V4 Report: Kurz is young, but he grasps reality on migration and the future of EU funds

V4 Report:  Kurz is young, but he grasps reality on migration and the future of EU funds

V4 Report. Sebastian Kurz is young, but he grasps reality on migration and the future of EU funds.

With Brexit pending, why seek new avenues or “EU taxes” for lost revenue? The real goal should be to downsize the EU by drastically reducing the funds being sent by all nation states to Brussels in the first place.

1). Kurz told the daily Der Standard that the Austrian government saw eye-to-eye with the V4 on both the rigorous protection of the external borders and clamping down on illegal migration.

Austria’s defection from Germany over migration was vital for Visegrad in their upcoming battle this June with France and Germany (and their followers in Western Europe) over the forced migrant quotas. It is important that both the V4 and Austria build a solid alliance of CEE states to challenge the arrogant multicult demands of Western Europe.

2). At the same time, Kurz spoke realistically that Central European countries should count on receiving less funds from the EU budget in the future. As long as the cuts are not related to the migrant quotas and there are no additional revenue demands from Brussels, Kurz has a valid point.

This is rather obvious given Britain’s pending departure (less revenue), but it’s also part of a natural cycle of development. Although they rarely talk about it – following World War II – Western Europe relied upon America to provide the funds and assistance to rebuild their infrastructure and economies.

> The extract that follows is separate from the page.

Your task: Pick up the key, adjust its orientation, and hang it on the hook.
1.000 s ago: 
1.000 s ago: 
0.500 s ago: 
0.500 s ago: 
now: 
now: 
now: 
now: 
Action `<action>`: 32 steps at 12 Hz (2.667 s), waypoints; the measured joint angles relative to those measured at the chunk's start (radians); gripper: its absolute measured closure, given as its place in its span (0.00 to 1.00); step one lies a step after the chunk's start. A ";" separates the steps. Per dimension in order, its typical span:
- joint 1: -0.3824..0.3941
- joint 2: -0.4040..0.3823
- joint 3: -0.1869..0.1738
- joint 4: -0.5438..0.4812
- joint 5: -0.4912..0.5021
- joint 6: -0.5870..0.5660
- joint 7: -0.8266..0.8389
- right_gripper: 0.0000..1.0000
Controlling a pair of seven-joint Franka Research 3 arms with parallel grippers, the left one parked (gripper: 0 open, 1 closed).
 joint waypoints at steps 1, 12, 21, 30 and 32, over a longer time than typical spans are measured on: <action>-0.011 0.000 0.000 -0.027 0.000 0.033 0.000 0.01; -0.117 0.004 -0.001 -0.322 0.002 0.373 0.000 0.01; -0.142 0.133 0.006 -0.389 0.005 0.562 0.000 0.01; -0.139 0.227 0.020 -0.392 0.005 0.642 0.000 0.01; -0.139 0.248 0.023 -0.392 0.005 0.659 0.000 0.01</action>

America invested $13 billion ($130 billion in today’s dollars) into Western Europe. Of course, Stalin rejected the plan for the eastern bloc. The United Kingdom received 26% of the funds, while France 18% and West Germany 11%. The United States was not just handing out money to be a “nice guy”; they were fully aware that in order to maximize their economy they needed a strong market in Europe. As Europe lay wounded, they needed help to rebuild the devastated infrastructure and to raise the standard of living. After all, it is much easier to export goods to people who have the money to buy them. The Marshall Plan helped get Europe back on track to the point where the ingenuity of the Europeans, Germans mostly, were able to capitalize on that seed money to become vibrant economies. In the end, Europe benefited, but the American economy prospered even more so.

The same can be said in regards to Western Europe and Visegrad. As we have documented over these pages, many Western firms have benefited quite handsomely from this investment in Visegrad. No one knows this better than Germany.

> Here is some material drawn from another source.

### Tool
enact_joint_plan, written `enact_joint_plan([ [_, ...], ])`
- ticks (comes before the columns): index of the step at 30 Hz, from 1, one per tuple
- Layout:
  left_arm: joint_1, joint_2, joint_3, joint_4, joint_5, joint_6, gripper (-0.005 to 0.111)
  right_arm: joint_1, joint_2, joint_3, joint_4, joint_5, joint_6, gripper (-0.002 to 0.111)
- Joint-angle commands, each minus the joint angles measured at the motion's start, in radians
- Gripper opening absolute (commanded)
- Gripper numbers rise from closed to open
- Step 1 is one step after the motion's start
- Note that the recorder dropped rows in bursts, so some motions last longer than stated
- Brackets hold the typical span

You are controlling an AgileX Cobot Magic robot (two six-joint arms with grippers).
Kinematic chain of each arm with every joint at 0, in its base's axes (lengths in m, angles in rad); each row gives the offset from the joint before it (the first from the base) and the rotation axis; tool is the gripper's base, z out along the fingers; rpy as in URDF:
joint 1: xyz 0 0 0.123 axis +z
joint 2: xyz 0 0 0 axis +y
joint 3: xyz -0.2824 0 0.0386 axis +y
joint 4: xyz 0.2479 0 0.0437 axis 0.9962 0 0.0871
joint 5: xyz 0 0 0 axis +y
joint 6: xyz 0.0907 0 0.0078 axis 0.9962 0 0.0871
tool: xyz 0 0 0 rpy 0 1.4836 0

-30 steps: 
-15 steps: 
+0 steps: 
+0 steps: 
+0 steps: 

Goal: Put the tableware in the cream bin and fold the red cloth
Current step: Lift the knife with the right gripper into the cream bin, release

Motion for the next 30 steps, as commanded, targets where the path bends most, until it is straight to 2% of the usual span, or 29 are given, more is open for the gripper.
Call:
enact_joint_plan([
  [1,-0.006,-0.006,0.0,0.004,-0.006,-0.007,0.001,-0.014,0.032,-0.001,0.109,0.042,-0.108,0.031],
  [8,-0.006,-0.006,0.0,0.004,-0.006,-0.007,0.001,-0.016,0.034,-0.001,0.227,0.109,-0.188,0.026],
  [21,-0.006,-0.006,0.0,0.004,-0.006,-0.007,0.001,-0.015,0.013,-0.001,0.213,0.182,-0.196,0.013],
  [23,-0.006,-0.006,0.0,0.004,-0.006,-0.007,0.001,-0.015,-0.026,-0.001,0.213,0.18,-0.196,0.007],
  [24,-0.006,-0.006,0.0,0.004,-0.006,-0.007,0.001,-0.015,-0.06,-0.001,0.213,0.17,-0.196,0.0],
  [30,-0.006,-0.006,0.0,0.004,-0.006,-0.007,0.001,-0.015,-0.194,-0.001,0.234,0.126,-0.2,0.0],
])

However, the V4 nations are now thriving and should welcome less dependency on EU funds, which is not the only reason why they have some of the highest rates of growth in the EU.

Instead, they must strive to keep and strengthen their attractive business environment while looking for other opportunities outside of the EU. If they remain attractive, they will discover new paths and will continue to attract private investment and foreign capital.

The main risks could emerge from the EU bureaucracy and Macron’s movement towards federalism, plus any new attempts for an EU tax to increase revenue for an already bloated bureaucracy in Brussels.

For example, emerging markets like Visegrad require much different needs than developed economies like France and Germany. One “anti-competitive” measure is to “level” the corporate tax rate across the EU. The V4 and CEE nations must fight to defeat any type of scheme designed in Paris or Brussels to “harmonize” coporate tax rates or to create burdensome regulations that benefit the developed economies at the expense of the emerging markets.

The real issue is not “where to find lost revenue” but where to cut back. Brussels is a monstrity, full of political opportunists and naive plebes who feed off the government system while meddling in the affairs of the nation states. They must be the first target for heavy cutbacks and massive layoffs.

If Brussels is not dramatically scaled back today, they will keep slowly expanding their scope and power until Martin Schulz and Guy Verhofstadt achieve their dream of a Federal Europe.

Sometimes people believe the EU “Fairy Godmother” produces revenue. She does not. There is nothing special about the EU. The core foundation of Europe is not Frans Timmermans, Dimitris Avramopoulos or some clerks in Brussels, but the European nation states and their people.

The EU cannot just be “reformed”, it must be drastically scaled back. However, many in Brussels will not yield their seats of power without a fight. The question to our readers: Can it be done or will the EU have to be broken first?